Today’s Courier Herald Column:
If all goes as planned, the Georgia General Assembly will wrap up its work this week on Thursday. Legislators can then quickly turn their attention to fundraising for re-election in new districts, as there will be but a few short weeks between Sine Die and qualifying for the July 31st primary elections. The November election will be mostly a formality for most legislative incumbents.
Before lawmakers break camp in Atlanta, quite a few bills remain to be decided. And, as is custom, last minute shenanigans cannot be ruled out. Bills that did not pass prior to “crossover day” and thus cannot be considered have fallen off most people’s radar. This does not prohibit these items – or brand new ones – appearing as last minute amendments to bills on track to pass. Lobbyists earn their retainers based on their abilities to accomplish such acts late in the game.
Lawmakers appear likely to end this session without tweaks made to the enabling legislation for the regional sales tax referendums to be held on the same day as their re-election primaries. Legislators are betting that a multi-million dollar public relations campaign will outweigh concerns expressed by outlying metro-Atlanta counties and questions of equity from Fulton and DeKalb residents that already pay a 1% sales tax dedicated to transit.
The closest bill that remains active which could address part of the metro T-SLOST grievances is HB 1052 which would change MARTA’s governance structure. While the bill has passed the house, it has been changed significantly in the Senate. The two bodies have this week to work out their differences and somehow convince Fulton and DeKalb taxpayers that their 40 years of investment in MARTA should now share governance with counties that have refused to fund transit in any form and are openly campaigning against it now.

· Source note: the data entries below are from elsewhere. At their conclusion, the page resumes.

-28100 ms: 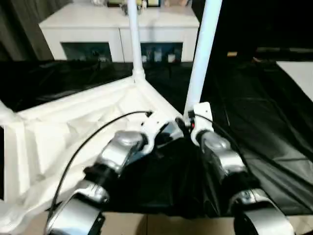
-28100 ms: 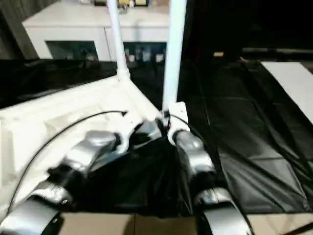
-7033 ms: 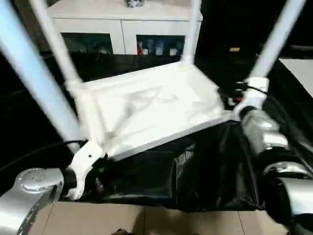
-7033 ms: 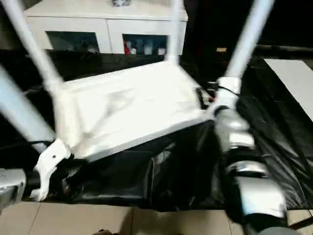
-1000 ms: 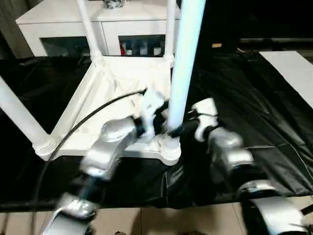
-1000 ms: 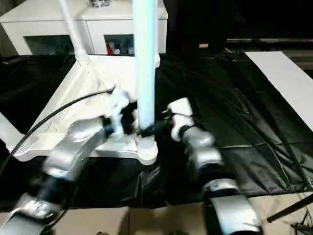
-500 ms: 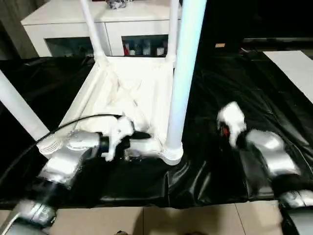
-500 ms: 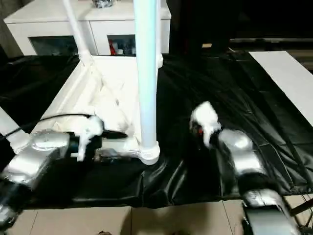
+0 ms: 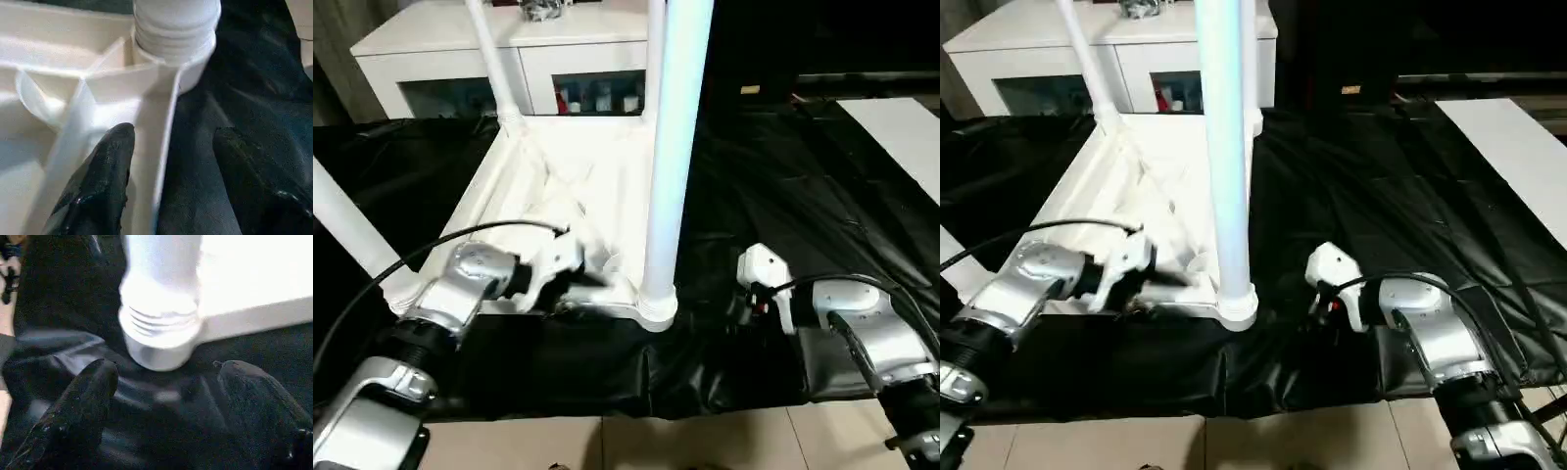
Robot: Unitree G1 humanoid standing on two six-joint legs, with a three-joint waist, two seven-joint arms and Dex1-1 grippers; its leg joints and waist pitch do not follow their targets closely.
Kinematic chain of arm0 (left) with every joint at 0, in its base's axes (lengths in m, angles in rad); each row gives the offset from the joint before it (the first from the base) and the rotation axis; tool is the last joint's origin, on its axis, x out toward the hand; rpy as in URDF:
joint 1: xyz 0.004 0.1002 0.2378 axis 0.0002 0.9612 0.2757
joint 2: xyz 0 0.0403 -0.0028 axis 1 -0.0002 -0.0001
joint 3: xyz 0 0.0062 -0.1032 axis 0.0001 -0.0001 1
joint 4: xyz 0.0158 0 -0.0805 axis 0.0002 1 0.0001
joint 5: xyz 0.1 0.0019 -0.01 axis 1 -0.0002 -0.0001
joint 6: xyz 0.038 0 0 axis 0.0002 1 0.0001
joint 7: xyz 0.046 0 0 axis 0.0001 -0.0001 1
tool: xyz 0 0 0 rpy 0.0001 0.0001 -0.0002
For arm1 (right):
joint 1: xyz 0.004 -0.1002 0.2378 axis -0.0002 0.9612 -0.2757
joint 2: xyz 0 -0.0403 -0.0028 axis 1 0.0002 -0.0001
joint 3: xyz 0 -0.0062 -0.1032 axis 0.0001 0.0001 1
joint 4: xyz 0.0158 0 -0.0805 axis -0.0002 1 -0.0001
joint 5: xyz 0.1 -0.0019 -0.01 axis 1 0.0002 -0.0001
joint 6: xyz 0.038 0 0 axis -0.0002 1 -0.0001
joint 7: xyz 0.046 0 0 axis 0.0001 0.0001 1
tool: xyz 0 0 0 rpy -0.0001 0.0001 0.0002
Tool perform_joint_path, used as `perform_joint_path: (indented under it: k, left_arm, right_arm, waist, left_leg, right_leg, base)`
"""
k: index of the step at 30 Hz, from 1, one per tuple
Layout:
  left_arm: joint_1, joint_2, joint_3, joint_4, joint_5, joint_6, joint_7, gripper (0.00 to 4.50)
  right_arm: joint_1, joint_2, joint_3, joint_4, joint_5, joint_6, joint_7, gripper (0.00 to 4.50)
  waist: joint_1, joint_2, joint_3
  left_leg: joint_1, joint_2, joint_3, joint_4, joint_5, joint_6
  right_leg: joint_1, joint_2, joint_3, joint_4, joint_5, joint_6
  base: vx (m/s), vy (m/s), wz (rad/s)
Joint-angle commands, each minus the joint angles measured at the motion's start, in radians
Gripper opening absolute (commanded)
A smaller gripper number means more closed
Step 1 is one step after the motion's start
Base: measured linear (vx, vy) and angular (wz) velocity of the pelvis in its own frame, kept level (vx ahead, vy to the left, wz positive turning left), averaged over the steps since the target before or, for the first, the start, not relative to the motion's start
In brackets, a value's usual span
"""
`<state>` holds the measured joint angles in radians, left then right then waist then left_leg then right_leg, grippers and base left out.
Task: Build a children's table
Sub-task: Rotate table base
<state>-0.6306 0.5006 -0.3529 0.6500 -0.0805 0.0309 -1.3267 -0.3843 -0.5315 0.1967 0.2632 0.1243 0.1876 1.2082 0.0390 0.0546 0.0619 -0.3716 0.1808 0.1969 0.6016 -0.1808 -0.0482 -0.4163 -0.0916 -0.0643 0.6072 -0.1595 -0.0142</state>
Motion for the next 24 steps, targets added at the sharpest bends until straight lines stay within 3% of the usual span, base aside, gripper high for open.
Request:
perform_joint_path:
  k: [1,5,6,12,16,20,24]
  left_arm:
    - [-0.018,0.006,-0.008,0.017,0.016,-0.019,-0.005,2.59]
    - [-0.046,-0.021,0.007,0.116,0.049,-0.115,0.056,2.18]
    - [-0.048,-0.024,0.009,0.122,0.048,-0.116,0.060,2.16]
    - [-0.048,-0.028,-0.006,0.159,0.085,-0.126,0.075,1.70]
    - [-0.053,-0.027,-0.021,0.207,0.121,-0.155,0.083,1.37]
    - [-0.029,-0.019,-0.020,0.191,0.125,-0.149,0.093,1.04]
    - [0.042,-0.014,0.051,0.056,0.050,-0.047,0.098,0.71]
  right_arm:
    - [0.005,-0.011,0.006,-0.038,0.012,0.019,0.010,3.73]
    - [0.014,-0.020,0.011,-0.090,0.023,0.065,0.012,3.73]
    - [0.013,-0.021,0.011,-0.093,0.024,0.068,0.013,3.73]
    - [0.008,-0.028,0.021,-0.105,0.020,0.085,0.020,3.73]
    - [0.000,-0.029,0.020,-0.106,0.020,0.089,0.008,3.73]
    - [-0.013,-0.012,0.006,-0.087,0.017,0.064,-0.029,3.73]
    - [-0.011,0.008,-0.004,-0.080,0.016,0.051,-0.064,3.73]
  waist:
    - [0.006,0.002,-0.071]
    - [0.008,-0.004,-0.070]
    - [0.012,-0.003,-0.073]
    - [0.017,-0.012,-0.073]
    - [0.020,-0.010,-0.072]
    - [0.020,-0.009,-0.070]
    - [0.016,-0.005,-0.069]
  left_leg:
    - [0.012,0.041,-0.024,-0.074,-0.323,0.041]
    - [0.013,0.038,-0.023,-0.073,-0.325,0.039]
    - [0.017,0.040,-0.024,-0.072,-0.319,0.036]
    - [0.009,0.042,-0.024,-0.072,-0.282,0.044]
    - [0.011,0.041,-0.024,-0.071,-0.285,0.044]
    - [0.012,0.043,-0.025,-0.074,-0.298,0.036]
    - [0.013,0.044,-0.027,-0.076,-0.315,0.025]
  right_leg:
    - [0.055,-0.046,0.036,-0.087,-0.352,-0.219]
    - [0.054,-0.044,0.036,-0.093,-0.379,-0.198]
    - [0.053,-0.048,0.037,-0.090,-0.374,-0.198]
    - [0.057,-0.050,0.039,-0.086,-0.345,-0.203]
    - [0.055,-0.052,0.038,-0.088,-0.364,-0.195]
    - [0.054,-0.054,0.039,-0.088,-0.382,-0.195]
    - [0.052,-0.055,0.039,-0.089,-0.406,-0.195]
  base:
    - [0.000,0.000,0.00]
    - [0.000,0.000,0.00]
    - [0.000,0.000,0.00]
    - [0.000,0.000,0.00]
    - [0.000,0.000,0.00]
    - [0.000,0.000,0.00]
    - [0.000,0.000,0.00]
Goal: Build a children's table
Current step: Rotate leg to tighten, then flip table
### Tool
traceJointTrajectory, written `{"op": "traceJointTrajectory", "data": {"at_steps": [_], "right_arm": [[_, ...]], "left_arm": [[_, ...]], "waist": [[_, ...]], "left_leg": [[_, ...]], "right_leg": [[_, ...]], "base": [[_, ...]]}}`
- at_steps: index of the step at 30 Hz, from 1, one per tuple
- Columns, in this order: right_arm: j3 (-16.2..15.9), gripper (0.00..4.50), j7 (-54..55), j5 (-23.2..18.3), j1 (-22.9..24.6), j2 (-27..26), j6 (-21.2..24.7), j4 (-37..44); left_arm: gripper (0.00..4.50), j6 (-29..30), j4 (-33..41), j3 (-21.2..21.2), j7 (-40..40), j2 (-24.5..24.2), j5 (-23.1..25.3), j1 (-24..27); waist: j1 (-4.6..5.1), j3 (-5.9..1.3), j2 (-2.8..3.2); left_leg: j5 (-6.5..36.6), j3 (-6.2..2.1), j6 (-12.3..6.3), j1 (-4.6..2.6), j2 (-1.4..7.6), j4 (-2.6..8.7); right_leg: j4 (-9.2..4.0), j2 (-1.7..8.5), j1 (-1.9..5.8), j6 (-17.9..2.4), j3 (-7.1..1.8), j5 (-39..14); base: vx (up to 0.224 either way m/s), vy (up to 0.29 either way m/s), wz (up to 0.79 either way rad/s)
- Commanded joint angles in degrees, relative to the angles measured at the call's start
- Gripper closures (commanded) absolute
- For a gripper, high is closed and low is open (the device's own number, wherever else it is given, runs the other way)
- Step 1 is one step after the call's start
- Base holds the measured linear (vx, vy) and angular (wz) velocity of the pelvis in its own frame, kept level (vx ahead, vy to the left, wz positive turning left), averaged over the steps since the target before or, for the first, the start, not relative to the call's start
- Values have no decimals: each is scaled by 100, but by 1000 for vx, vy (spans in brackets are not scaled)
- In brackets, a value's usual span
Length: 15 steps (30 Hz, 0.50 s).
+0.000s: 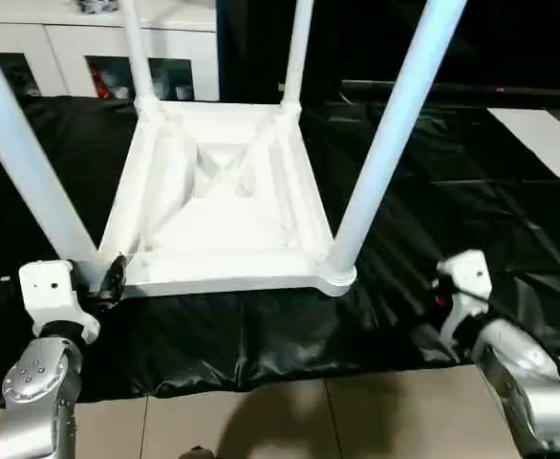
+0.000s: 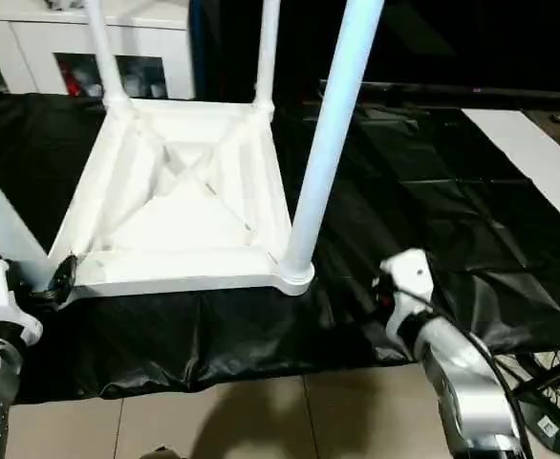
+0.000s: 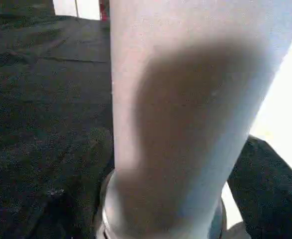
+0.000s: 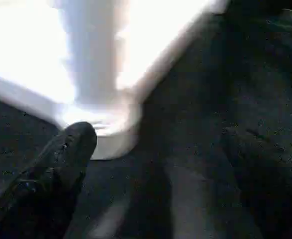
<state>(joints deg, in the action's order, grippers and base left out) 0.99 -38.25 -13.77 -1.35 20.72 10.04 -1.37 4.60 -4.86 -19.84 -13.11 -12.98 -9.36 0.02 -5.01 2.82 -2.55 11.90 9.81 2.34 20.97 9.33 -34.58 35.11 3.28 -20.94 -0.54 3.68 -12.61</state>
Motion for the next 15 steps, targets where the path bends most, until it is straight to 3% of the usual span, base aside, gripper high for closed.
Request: {"op": "traceJointTrajectory", "data": {"at_steps": [1,3,4,7,8,13,14,15], "right_arm": [[-239,0,-636,-385,125,215,195,583],[-460,0,-1032,-533,213,385,319,838],[-511,0,-1104,-549,232,424,332,887],[-618,0,-1141,-511,200,419,359,913],[-698,0,-1066,-409,43,288,375,756],[-859,0,-954,-353,-328,-13,444,314],[-1007,0,-1068,-342,-404,-27,407,209],[-1053,0,-1101,-321,-423,-29,390,181]], "left_arm": [[102,-19,100,72,6,96,-86,43],[105,-63,113,119,-10,154,-131,48],[130,-71,116,127,-6,156,-128,52],[144,-57,136,118,5,175,-171,56],[158,-6,198,136,-20,204,-236,55],[184,163,271,163,-118,261,-434,15],[189,200,258,192,-210,238,-511,2],[189,211,252,202,-246,225,-532,-1]], "waist": [[-23,-260,47],[-53,-246,66],[-45,-246,9],[-71,-233,28],[-87,-233,6],[-71,-245,9],[-79,-259,-40],[-90,-262,-18]], "left_leg": [[1067,-201,-308,-69,490,508],[1174,-209,-359,-78,508,515],[1193,-199,-367,-74,503,513],[1321,-205,-247,-93,506,529],[1387,-208,-159,-101,507,539],[1327,-206,-67,-94,489,535],[1188,-197,-100,-93,493,524],[1115,-199,-118,-94,489,517]], "right_leg": [[-399,593,173,-1098,-354,-266],[-422,597,173,-1068,-357,-454],[-433,593,174,-1062,-354,-517],[-460,597,132,-1019,-357,-886],[-459,602,124,-1015,-357,-968],[-443,596,119,-1014,-359,-881],[-424,592,132,-1022,-356,-704],[-403,596,134,-1049,-354,-619]], "base": [[0,0,0],[0,0,0],[0,0,0],[0,0,0],[0,0,0],[0,0,0],[0,0,0],[0,0,0]]}}
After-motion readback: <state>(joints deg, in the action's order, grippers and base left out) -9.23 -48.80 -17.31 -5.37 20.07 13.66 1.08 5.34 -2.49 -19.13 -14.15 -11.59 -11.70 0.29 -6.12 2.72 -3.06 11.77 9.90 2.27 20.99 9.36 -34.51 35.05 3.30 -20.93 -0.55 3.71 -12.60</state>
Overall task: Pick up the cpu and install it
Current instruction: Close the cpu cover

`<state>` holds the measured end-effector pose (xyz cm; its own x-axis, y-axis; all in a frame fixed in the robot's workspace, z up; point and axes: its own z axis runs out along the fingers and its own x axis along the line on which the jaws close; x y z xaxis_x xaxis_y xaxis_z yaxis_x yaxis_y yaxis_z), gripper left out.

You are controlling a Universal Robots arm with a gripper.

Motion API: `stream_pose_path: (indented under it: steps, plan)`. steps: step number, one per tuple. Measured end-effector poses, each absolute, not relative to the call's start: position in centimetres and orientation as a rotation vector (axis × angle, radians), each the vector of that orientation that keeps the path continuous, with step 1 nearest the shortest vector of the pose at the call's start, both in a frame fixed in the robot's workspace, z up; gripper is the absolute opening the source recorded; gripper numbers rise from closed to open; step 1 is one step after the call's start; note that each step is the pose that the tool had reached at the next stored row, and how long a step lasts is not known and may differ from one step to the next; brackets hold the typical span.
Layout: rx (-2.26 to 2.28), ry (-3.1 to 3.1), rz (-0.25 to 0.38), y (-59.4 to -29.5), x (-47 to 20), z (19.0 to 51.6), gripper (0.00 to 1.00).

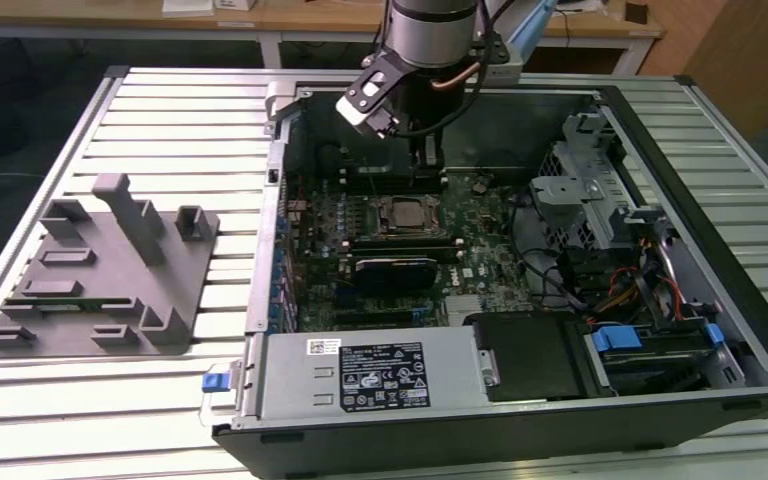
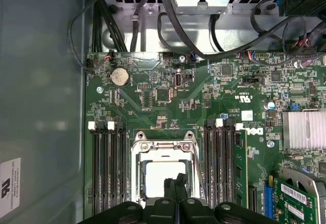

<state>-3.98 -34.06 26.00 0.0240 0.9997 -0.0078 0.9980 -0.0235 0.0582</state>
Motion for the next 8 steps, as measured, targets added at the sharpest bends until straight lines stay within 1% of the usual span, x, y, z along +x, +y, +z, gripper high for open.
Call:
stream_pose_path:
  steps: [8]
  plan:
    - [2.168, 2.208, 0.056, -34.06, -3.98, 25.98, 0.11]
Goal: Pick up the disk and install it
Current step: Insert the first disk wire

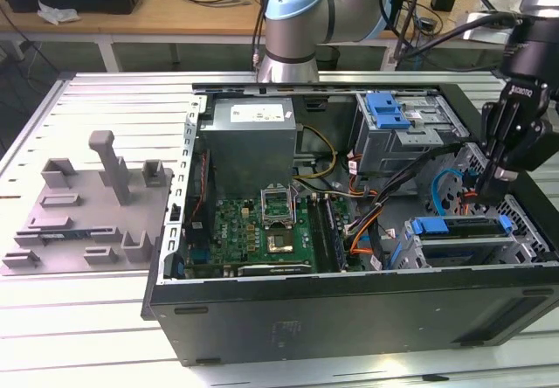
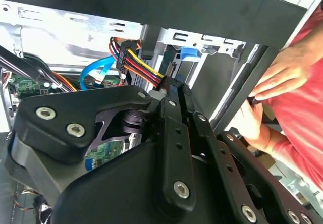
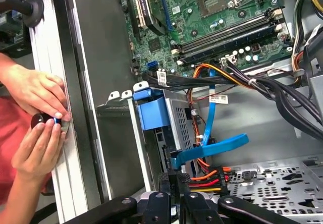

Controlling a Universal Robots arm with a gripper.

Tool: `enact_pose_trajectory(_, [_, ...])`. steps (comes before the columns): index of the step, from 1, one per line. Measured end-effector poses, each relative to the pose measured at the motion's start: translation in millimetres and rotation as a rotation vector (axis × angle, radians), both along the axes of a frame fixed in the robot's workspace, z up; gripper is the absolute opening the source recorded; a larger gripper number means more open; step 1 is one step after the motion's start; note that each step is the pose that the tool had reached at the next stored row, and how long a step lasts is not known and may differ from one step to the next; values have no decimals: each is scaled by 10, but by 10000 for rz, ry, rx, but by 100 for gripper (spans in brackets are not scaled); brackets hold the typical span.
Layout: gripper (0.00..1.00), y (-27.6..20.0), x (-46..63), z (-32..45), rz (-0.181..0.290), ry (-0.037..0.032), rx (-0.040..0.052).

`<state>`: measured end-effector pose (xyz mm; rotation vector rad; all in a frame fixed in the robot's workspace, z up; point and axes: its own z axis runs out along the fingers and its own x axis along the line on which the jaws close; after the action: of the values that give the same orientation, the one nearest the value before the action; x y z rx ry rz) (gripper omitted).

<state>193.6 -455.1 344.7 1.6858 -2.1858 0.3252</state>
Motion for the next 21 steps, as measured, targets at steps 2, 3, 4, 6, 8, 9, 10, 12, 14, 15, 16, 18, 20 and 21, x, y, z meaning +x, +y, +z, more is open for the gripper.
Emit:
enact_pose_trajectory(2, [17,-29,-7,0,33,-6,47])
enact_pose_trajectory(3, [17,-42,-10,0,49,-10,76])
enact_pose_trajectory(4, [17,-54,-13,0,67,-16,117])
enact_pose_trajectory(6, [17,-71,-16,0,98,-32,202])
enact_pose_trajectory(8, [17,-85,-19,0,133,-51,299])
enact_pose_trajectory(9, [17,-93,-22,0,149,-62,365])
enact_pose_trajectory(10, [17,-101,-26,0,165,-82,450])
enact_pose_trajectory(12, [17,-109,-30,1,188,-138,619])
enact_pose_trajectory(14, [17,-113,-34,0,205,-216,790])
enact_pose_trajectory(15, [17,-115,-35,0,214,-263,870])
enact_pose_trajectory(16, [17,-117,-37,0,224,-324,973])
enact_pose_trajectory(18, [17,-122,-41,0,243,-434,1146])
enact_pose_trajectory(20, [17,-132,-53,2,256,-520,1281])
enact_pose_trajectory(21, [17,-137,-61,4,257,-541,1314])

The bill in its current form continues to place restrictions on how MARTA can spend its fare receipts. This continues the state’s tradition of “oversight” of MARTA, while also continuing the state’s tradition of not providing MARTA any operating support from the state budget. MARTA remains, by far, the largest transit authority in the country that does not receive state funding. But advice and governance? That’s free.
There are a pair of bills restricting abortion that will dominate talk of the final days of the general assembly. The bill more likely to reach Governor Deal’s desk is HB 954, sponsored by Representative Doug McKillip. McKillip has been a leader of the pro-life movement since at least January, but possibly as far back as when he resigned as the pro-choice Minority Leader of the House Democratic caucus about a year ago. The bill would eliminate abortions after 20 weeks, believed to be the time that the fetus can experience pain.
A bit more of a long shot is SB 438 which would eliminate abortion services from state employee health plans. Freshman Senator Mike Crane managed the bill through the Senate, but the House seems to be treated the bill as if it was an insurance claim. They acknowledge receipt of the paperwork, but can’t quite seem to articulate where it is in the process.
The bill that would dramatically alter Georgia sentencing laws is likely to pass the Senate this week and head to the Governor. HB 1176 passed the House last week without opposition, signaling agreement with the Governor who had expressed some skepticism when his concept appeared in actual draft language. The bill raises the threshold for some crimes to be treated as felonies, and creates different categories of some crimes with more lenient or more stringent penalties depending on the severity.
There are two bills that you will not see pass this session. Last week, three House legislators entered a resolution aimed at stating opposition to using public funds for a new stadium for the Falcons. They could have found more sponsors, but most legislators were checking on the availability of seats for next season.
Which brings us to the biggest bill that will not be discussed or debated this week – that of ethics reform. Despite the multitude of recent scandals, and despite Georgia being ranked dead last for its current ethics laws, legislators could not be bothered this session to find even one area where they could strengthen oversight over their activities nor restrict any form or amount of gift to be bestowed upon them.
By week’s end, it will all be over. What happens this week will represent some of the most significant changes to Georgia’s laws of the entire session. What doesn’t happen this week will reflect a continued satisfaction with the status quo, and a failure of leadership to actually address the “can’t fail” solution to be imposed on Georgia’s voters this July.